**Problem description**. In the entries that follow, find the line containing "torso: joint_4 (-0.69"; from there, copy every line exactly through the line containing "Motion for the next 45".

○ ○ ○ ○ ○

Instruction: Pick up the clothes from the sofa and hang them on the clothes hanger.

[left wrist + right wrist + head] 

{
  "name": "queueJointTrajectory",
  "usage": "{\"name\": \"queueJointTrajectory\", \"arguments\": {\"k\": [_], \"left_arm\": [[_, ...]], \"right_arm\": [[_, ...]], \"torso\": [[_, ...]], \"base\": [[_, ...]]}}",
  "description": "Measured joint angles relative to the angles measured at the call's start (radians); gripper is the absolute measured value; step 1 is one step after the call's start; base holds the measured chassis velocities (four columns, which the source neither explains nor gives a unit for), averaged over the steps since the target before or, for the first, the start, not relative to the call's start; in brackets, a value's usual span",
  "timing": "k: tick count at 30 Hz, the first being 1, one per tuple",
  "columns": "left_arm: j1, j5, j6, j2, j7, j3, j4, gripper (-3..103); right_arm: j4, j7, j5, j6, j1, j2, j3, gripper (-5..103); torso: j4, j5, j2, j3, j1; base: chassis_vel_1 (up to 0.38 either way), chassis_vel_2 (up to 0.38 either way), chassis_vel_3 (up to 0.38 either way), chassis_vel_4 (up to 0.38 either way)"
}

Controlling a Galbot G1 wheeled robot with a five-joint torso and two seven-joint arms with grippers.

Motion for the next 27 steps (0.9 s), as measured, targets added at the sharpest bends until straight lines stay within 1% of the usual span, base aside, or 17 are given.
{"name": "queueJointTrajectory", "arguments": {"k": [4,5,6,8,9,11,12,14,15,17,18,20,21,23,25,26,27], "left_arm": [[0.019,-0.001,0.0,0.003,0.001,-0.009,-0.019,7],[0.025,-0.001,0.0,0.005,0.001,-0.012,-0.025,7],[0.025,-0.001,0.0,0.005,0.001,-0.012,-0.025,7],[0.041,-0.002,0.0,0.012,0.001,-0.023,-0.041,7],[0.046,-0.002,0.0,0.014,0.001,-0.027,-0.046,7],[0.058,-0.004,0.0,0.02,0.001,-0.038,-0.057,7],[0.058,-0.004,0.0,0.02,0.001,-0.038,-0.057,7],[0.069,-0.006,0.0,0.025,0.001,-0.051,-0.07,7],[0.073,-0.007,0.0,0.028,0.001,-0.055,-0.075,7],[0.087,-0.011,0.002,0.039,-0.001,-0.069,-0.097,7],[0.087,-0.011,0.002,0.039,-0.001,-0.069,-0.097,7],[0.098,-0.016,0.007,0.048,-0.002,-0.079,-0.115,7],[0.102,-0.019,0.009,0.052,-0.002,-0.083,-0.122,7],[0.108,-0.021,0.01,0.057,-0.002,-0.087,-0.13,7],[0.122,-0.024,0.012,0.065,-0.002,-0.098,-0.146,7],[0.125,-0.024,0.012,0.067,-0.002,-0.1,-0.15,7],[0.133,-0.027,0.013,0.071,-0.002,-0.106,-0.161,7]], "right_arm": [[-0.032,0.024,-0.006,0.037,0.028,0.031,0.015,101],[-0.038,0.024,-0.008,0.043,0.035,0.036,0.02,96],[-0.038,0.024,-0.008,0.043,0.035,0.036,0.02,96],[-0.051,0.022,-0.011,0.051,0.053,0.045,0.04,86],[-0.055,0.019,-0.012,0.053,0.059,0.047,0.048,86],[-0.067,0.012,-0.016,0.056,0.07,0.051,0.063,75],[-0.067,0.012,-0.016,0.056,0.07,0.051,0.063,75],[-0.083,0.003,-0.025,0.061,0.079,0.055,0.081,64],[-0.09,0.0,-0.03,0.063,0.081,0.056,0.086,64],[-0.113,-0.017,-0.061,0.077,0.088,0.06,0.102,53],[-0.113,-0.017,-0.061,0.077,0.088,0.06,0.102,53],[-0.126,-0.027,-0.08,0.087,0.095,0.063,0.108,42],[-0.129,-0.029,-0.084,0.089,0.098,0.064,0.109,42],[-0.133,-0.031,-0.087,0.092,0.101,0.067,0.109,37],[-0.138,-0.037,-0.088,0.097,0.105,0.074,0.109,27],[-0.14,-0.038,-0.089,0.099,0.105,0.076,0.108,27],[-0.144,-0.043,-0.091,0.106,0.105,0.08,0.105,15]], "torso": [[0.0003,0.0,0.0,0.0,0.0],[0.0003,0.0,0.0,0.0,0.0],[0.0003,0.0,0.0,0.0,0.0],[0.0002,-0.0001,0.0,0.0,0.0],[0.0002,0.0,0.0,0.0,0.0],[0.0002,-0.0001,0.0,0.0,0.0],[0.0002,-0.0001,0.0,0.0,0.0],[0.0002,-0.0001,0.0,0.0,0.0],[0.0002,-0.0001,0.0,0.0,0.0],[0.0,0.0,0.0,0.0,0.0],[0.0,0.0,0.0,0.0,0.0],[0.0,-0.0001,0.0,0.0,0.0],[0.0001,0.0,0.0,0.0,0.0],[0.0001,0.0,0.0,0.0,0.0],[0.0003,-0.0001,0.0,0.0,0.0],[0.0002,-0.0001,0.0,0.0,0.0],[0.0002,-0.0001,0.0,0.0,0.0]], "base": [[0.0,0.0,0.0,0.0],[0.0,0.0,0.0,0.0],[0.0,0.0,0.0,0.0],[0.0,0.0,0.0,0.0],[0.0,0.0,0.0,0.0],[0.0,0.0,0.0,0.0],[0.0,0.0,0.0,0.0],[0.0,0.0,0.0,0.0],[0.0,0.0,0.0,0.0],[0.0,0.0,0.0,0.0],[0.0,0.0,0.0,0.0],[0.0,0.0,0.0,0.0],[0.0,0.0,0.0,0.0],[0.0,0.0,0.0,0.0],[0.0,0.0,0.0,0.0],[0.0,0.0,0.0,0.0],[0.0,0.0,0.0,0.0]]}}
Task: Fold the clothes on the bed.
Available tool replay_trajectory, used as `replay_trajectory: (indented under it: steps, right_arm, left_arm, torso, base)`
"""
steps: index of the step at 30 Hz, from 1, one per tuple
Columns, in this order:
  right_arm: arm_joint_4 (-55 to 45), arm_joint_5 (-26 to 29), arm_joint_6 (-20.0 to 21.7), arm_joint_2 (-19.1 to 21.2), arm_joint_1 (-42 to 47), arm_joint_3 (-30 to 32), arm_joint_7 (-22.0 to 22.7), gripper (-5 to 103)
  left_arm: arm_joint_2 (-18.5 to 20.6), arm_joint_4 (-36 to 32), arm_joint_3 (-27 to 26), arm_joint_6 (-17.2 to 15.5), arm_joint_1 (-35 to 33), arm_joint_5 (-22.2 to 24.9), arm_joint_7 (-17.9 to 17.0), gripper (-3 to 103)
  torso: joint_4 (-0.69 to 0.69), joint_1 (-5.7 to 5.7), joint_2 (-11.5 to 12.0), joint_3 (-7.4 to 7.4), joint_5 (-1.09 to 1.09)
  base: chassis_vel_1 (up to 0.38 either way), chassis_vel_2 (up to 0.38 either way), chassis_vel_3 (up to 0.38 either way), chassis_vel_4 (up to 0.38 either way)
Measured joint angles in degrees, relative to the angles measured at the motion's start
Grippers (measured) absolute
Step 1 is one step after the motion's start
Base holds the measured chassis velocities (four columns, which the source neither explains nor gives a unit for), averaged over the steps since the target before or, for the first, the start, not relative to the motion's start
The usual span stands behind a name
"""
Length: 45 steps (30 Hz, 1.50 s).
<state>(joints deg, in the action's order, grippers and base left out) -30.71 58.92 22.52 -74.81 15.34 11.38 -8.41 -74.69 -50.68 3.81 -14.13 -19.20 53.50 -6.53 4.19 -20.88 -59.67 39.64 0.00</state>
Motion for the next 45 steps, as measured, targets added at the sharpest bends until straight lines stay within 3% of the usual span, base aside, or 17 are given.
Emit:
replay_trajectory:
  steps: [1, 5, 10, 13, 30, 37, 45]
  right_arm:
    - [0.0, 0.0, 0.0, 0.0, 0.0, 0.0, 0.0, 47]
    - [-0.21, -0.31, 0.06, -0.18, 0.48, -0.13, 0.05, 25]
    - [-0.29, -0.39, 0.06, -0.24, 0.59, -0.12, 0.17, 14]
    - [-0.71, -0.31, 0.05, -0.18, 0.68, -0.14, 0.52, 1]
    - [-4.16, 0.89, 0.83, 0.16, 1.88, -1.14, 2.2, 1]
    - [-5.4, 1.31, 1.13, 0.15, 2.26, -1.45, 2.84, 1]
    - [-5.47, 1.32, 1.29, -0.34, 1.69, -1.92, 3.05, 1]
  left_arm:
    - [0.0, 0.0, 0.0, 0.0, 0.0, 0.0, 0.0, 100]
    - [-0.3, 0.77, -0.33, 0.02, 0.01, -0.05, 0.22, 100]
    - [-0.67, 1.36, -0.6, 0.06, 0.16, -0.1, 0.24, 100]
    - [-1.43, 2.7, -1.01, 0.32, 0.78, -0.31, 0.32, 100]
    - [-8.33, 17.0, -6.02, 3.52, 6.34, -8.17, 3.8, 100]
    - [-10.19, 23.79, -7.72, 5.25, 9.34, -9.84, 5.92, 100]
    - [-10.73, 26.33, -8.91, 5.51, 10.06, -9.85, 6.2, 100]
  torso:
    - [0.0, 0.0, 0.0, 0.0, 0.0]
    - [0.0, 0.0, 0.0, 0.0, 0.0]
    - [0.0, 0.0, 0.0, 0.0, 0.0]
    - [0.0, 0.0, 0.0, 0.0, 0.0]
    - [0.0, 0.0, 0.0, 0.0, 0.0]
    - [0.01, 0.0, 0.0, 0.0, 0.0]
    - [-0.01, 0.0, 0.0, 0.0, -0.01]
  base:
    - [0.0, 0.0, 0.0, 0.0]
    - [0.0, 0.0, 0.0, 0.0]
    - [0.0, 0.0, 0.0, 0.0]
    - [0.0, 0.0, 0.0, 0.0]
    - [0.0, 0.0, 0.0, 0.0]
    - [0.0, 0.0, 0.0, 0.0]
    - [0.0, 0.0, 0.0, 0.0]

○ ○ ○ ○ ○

**Response below**.
  torso: joint_4 (-0.69 to 0.69), joint_1 (-5.7 to 5.7), joint_2 (-11.5 to 12.0), joint_3 (-7.4 to 7.4), joint_5 (-1.09 to 1.09)
  base: chassis_vel_1 (up to 0.38 either way), chassis_vel_2 (up to 0.38 either way), chassis_vel_3 (up to 0.38 either way), chassis_vel_4 (up to 0.38 either way)
Measured joint angles in degrees, relative to the angles measured at the motion's start
Grippers (measured) absolute
Step 1 is one step after the motion's start
Base holds the measured chassis velocities (four columns, which the source neither explains nor gives a unit for), averaged over the steps since the target before or, for the first, the start, not relative to the motion's start
The usual span stands behind a name
"""
Length: 45 steps (30 Hz, 1.50 s).
<state>(joints deg, in the action's order, grippers and base left out) -30.71 58.92 22.52 -74.81 15.34 11.38 -8.41 -74.69 -50.68 3.81 -14.13 -19.20 53.50 -6.53 4.19 -20.88 -59.67 39.64 0.00</state>
Motion for the next 45 steps, as measured, targets added at the sharpest bends until straight lines stay within 3% of the usual span, base aside, or 17 are given.

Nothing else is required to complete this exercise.